* _Data extract_
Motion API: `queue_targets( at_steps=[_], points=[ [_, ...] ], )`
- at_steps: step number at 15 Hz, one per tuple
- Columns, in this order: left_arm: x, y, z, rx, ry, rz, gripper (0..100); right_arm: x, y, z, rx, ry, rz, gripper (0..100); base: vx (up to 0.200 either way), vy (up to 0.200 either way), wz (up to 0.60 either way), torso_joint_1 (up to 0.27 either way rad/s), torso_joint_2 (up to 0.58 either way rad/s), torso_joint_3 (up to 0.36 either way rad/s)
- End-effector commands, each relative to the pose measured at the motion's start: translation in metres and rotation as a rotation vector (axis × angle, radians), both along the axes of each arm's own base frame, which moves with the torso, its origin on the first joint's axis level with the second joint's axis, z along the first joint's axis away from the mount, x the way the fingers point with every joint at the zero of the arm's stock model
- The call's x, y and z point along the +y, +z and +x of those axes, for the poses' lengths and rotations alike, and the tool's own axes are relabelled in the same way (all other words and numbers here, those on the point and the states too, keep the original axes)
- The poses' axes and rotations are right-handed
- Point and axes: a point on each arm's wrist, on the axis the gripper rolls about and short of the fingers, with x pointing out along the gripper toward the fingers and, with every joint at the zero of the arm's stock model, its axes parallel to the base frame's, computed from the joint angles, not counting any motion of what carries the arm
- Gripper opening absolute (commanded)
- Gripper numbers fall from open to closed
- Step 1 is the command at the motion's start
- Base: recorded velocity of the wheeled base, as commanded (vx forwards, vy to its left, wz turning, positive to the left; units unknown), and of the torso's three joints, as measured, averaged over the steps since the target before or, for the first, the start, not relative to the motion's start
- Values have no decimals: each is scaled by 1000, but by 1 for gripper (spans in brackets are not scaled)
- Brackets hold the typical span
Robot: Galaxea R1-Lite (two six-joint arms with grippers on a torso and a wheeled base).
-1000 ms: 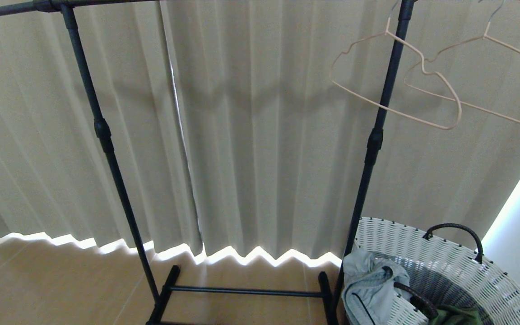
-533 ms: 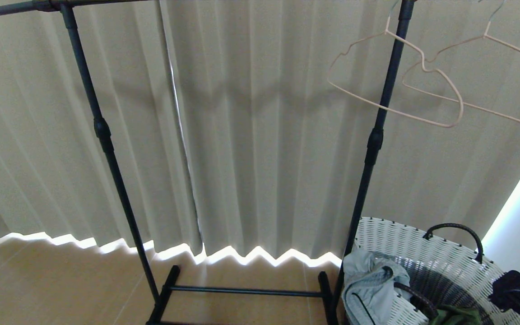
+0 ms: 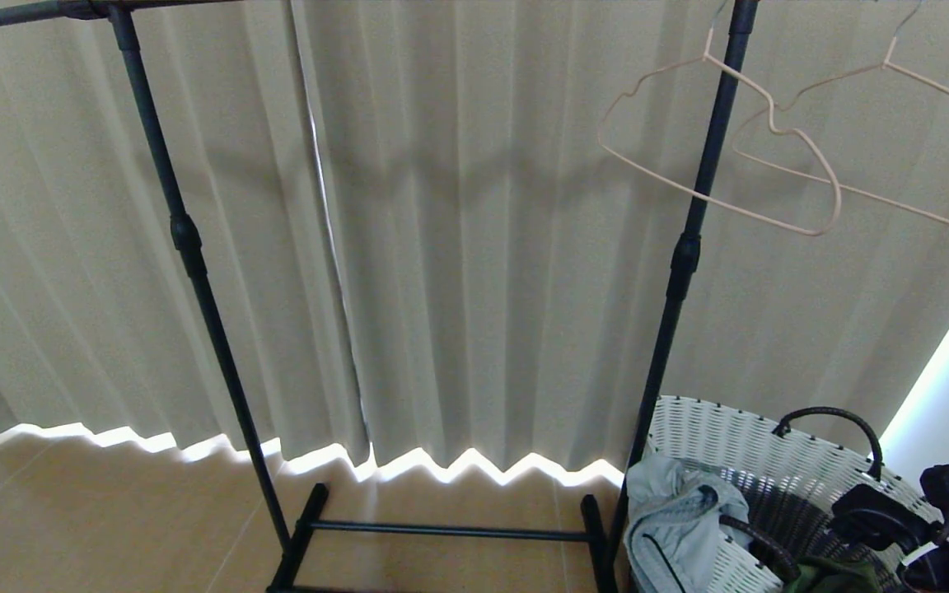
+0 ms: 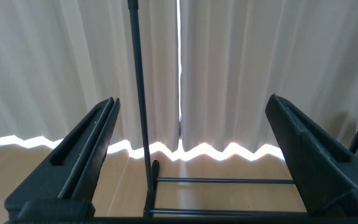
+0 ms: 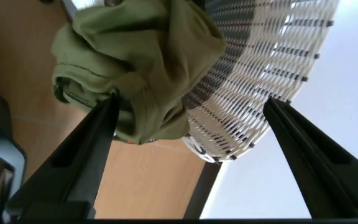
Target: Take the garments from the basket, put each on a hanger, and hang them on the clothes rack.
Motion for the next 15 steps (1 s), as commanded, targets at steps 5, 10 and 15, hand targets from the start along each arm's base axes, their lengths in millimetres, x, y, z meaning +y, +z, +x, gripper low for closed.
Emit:
queue_targets(
  at_steps=[5, 10, 15],
  points=[
    [0, 0, 0, 0, 0, 0, 100, -12, -12, 13, 8, -20, -23, 0, 0, 0, 0, 0, 0, 0],
    [0, 0, 0, 0, 0, 0, 100, -11, 4, 5, -108, -20, -32, 0, 0, 0, 0, 0, 0, 0],
    [0, 0, 0, 0, -1, 0, 100, -5, 72, -48, -550, -15, -60, 0, 0, 0, 0, 0, 0, 0]
  ],
)
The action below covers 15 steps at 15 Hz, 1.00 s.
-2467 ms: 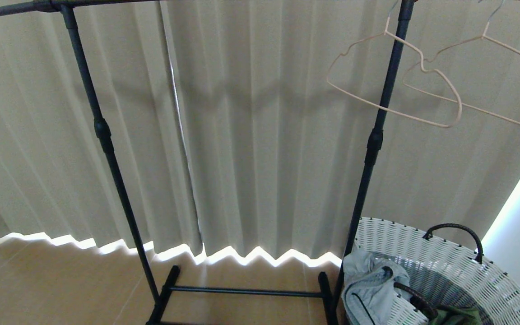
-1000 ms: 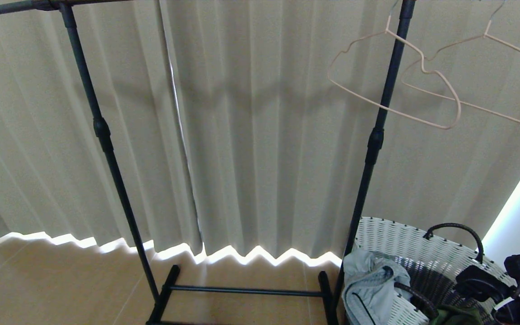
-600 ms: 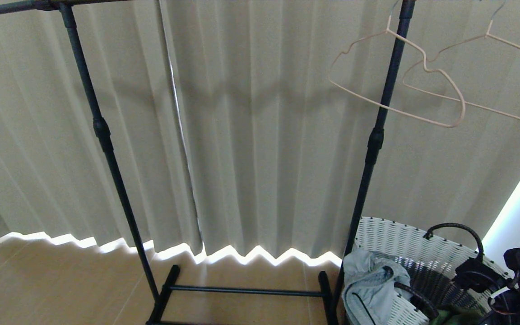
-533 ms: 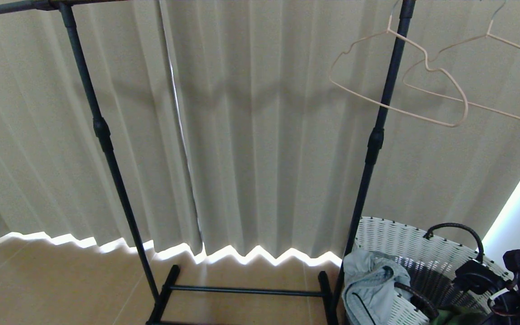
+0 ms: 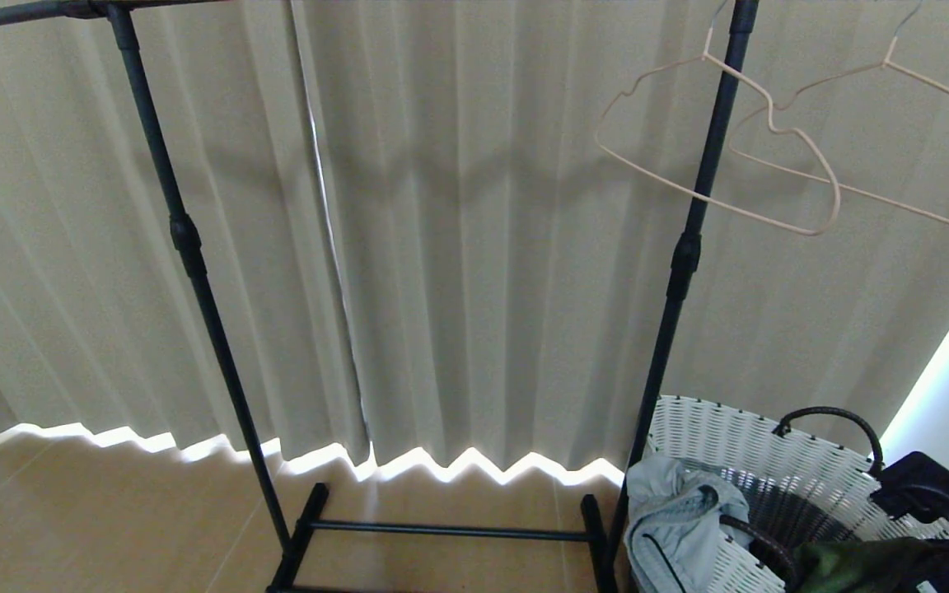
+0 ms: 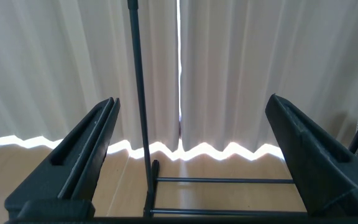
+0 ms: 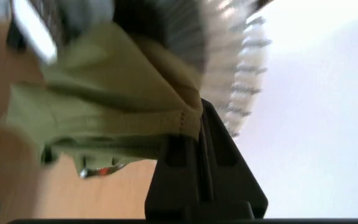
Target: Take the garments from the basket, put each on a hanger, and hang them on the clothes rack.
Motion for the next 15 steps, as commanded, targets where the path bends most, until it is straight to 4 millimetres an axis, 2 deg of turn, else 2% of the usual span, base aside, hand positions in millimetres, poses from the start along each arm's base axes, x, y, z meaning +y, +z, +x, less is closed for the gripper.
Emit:
queue_targets(
  at_steps=[1, 4, 6, 9, 13, 15],
  points=[
    [0, 0, 0, 0, 0, 0, 100, 5, 52, -46, -364, 4, -32, 0, 0, 0, 0, 0, 0, 0],
    [0, 0, 0, 0, -2, 2, 100, 8, 69, -80, -521, 4, -53, 0, 0, 0, 0, 0, 0, 0],
    [0, 0, 0, 0, -2, 2, 100, 9, 70, -92, -564, 21, -101, 0, 0, 0, 0, 0, 0, 0],
    [0, 0, 0, 0, -2, 2, 100, 10, 60, -102, -576, 24, -116, 0, 0, 0, 0, 0, 0, 0],
    [0, 0, 0, 0, -2, 2, 100, 10, 60, -103, -581, 27, -115, 0, 0, 0, 0, 0, 0, 0],
    [0, 0, 0, 0, -1, 3, 100, 10, 61, -103, -587, 31, -113, 0, 0, 0, -600, 2, 0, 2]
  ],
)
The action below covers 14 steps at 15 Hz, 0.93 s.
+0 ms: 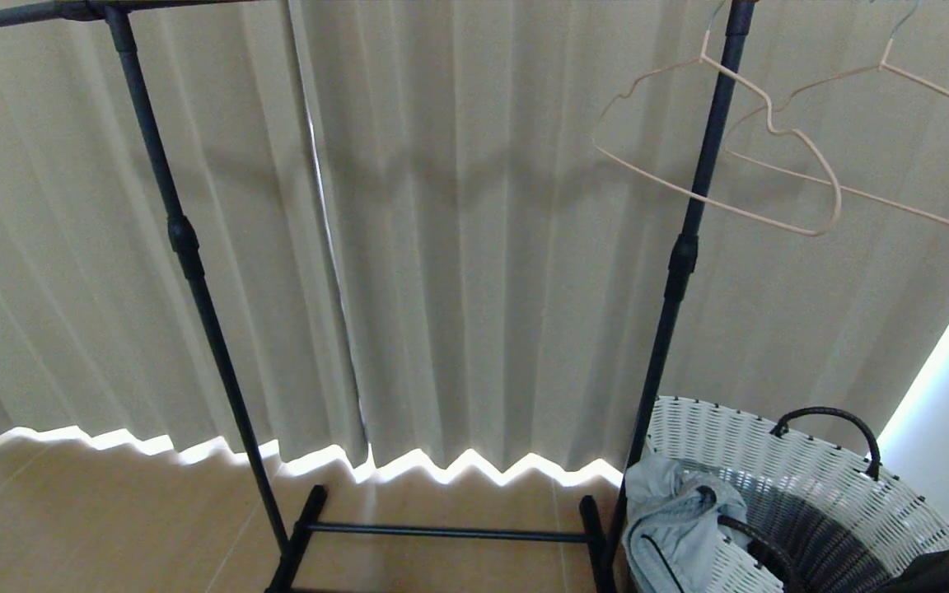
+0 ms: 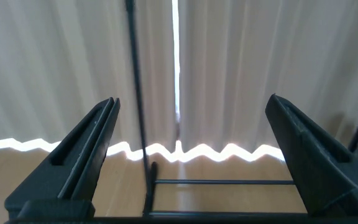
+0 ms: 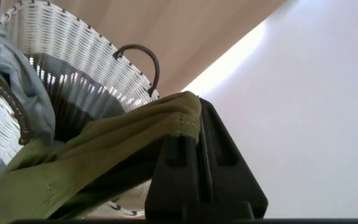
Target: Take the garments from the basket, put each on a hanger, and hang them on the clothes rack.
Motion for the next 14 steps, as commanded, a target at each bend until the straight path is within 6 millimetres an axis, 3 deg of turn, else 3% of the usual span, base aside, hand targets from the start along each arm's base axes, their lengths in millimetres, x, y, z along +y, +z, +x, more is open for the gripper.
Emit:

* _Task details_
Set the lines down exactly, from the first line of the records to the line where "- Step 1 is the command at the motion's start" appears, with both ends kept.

* _Answer space_
Motion API: `queue_targets( at_steps=[_], points=[ [_, ...] ], )`
- at_steps: step number at 15 Hz, one per tuple
- Columns, in this order: left_arm: x, y, z, rx, ry, rz, gripper (0..100); right_arm: x, y, z, rx, ry, rz, gripper (0..100); base: vx (up to 0.200 either way), vy (up to 0.200 either way), wz (up to 0.60 either way), torso_joint_1 (up to 0.27 either way rad/s), torso_joint_2 (up to 0.58 either way rad/s), torso_joint_3 (up to 0.36 either way rad/s)
- End-effector commands, each relative to the pose measured at the motion's start: translation in metres and rotation as a rotation vector (axis × angle, radians), both along the axes of each arm's own base frame, which moves with the torso, its origin on the first joint's axis level with the second joint's axis, z along the first joint's axis away from the mount, x the way the fingers point with every joint at the zero of the arm's stock model
- The call's x, y and z point along the +y, +z and +x of those axes, for the poses' lengths and rotations alike, and the tool's own axes are relabelled in the same way (all other words and numbers here, those on the point and the states too, keep the original axes)
- The poses' axes and rotations are right-handed
- Point and axes: a point on each arm's wrist, on the axis the gripper rolls about and short of the fingers, with x pointing out along the gripper toward the fingers and, with every joint at the zero of the arm's stock model, its axes parallel to the base frame's, computed from the joint angles, not counting any motion of what carries the arm
- Gripper opening absolute (commanded)
- Gripper numbers fall from open to closed
- Step 1 is the command at the motion's start

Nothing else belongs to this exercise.